This Is Happiness
THIS IS HAPPINESS, Niall’s ninth novel was nominated for The Walter Scott prize, the IRISH BOOK AWARDS and was listed among The Washington Post’s 50 best novels of 2019.
Read Niall’s OP ED piece in The New York Times.
Reviews
'Charming is one word for Williams’ prose. It is also life-affirming and written with a turn of phrase that makes the reader want to underline something on every page. I suggest we all buy his books, pushing him into that realm of globally fashionable Irish writers (which he might not care about), but more importantly, sharing with a vast audience his humane and poetic world view.'
—Isabel Berwick, THE FINANCIAL TIMES
'The Ireland that Niall Williams writes about in this novel is gone — or would be if he hadn’t cradled it so tenderly in the clover of his prose. Escaping into the pages of “This Is Happiness” feels as much like time travel as enlightenment. Halfway through, I realized that if I didn’t stop underlining passages, the whole book would be underlined. This is a story about the beginnings of love and the persistence of affection, about the loss of faith and the recovering of belief. If you’re a reader of a certain frame of mind, craving a novel of delicate wit laced with rare wisdom, this, truly, is happiness.'
—Ron Charles, THE WASHINGTON POST
'It is why this novel is a revelation. The world is chock-full of redemption through pain and all the classes of ugliness and unhappiness that can befall a character en route there. Not this time, however. To borrow a word that crops up occasionally here, Williams' sunny, grainy, gently hilarious saga is an "elsewhere", a place of unashamed romance for a nostalgic tradition of storytelling, where exaggeration and eye twinkles might in fact just bring you closer to the truth. Sublime.'
—Hilary White, IRISH INDEPENDENT
'Admirers of Niall Williams’s Booker-longlisted History of the Rain will not be disappointed to learn that his latest novel is as good, and possibly even better. It’s set in the remote Irish village of Faha, essentially unchanged in a thousand years, in which the advent of electricity and love have the simultaneous ability to upend expectations and beliefs. What makes this so compelling and enjoyable is Williams’s transparent love of his characters and delight in his setting, a place far removed from any Oirish stereotype. Instead, he depicts somewhere that magic – man-made or otherwise – can quietly transform even the most apparently unchanging of existences.'
—Alexander Larman, THE OBSERVER
Williams has painted a lush, wandering portrait of Faha, a village back in time in County Clare, Ireland, a place also featured in his previous novel, “History of the Rain,” which was longlisted for the 2014 Man Booker Prize. ... “This Is Happiness” is as full of detours and backward glances as it is of forward motion and — as befits a novel narrated by an old man who comments that “as you get toward the end, you revisit the beginning” — is centrally preoccupied with time itself. ...Be kind, he admonishes the reader directly at one point, and it’s a testament to this bighearted novel that I felt duly chastened, almost like a member of the clan.

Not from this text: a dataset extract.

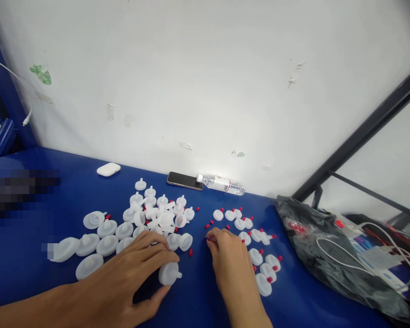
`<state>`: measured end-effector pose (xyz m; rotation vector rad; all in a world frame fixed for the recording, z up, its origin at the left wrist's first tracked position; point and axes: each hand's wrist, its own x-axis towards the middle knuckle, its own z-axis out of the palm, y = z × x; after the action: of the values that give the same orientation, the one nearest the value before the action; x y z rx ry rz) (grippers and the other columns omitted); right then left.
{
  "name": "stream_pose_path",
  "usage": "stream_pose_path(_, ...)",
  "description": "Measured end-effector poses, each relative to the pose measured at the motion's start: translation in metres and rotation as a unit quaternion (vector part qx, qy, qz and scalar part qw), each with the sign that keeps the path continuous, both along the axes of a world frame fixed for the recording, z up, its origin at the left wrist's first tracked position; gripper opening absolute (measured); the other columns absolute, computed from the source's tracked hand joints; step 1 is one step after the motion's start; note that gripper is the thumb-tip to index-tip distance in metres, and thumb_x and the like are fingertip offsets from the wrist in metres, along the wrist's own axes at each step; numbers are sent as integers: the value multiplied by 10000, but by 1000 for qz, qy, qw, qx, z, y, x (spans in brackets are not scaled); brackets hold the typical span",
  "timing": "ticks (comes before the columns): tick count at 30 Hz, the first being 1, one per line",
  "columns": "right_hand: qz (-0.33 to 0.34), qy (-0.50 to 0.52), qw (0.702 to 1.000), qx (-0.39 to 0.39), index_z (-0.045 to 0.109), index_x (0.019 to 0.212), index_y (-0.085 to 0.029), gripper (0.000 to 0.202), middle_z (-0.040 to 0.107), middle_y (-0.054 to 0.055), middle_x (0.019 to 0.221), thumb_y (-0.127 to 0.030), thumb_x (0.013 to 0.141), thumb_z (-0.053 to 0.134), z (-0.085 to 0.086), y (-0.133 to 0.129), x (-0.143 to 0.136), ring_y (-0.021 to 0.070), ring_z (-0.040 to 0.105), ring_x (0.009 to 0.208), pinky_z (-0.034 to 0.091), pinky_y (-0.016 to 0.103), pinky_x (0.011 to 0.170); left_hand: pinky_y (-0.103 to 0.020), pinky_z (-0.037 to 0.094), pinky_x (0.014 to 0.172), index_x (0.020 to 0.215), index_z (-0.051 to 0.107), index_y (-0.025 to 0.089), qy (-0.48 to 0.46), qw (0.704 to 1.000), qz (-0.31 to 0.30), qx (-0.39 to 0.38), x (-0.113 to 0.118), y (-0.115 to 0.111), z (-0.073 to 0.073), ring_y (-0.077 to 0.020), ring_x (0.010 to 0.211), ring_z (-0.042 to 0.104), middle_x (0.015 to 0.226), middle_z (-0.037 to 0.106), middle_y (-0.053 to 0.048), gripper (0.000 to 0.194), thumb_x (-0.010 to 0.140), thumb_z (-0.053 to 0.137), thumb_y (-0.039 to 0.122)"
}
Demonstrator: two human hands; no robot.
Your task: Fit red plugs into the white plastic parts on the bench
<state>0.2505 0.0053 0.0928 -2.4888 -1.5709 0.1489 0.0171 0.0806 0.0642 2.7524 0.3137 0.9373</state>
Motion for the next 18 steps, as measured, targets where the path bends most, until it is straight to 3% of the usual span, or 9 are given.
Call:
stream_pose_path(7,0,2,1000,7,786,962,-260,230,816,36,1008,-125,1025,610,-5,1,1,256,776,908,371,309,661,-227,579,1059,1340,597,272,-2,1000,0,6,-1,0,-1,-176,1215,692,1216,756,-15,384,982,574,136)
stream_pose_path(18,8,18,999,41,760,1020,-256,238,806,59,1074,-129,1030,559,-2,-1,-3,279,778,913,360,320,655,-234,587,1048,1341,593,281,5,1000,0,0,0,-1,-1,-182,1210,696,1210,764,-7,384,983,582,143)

—Elizabeth Graver, THE NEW YORK TIMES
'In this beautifully written novel, every image, every brushstroke is employed to illuminate this chrysalis-to-butterfly moment; the moment that Christy, the stranger, the bringer of electricity and light, enters Noel's life and the life of the villagers. In it, stock characters come alive; the parish priest, the local doctor, the town beauties, the village drunk, but Williams invests them all with such authenticity that you feel like you know them personally, and are wholly the better for it. A warm-hearted and life-affirming read about love and transformation.'
—Justine Carberry, THE SUNDAY INDEPENDENT
‘A kind of tectonic movement from spring into summer, marked by the rhythms of village life ... He has a humorist’s eye, and his own fond amusement at the people he writes about shines out through the writing. The fields of Ireland are very crowded, but by the conclusion of This Is Happiness, you feel Williams has justified adding another book to the herd.’
—Barney Norris, THE GUARDIAN
‘The novel is more like Synge’s Playboy than any other I can think of … On the one hand it could be described as picturesque, larger-than-life, overwritten; and on the other as lyrical, tender and sumptuously perceptive. The truth is, it is all of it.
—Anne Haverty, THE SUNDAY TIMES, IRELAND
It's funny, insightful, gorgeously full of language and, in Faha, he creates somewhere as vivid as Joyce's Dublin or Kevin Barry's Bohane. A totally unexpected joy; I was bowled over by it.
—Rick O'Shea, RICK O'SHEA BOOKCLUB @rickoshea
Williams has the eye of a poet and the raconteur's knack for finding a tale in the most unpromising nook of everyday life, as a now-adult Noel, summoning the Faha of his nostalgic imagination, narrates an elegiac novel that's careful always to offset the antic rural eccentricity with darker notes of loss.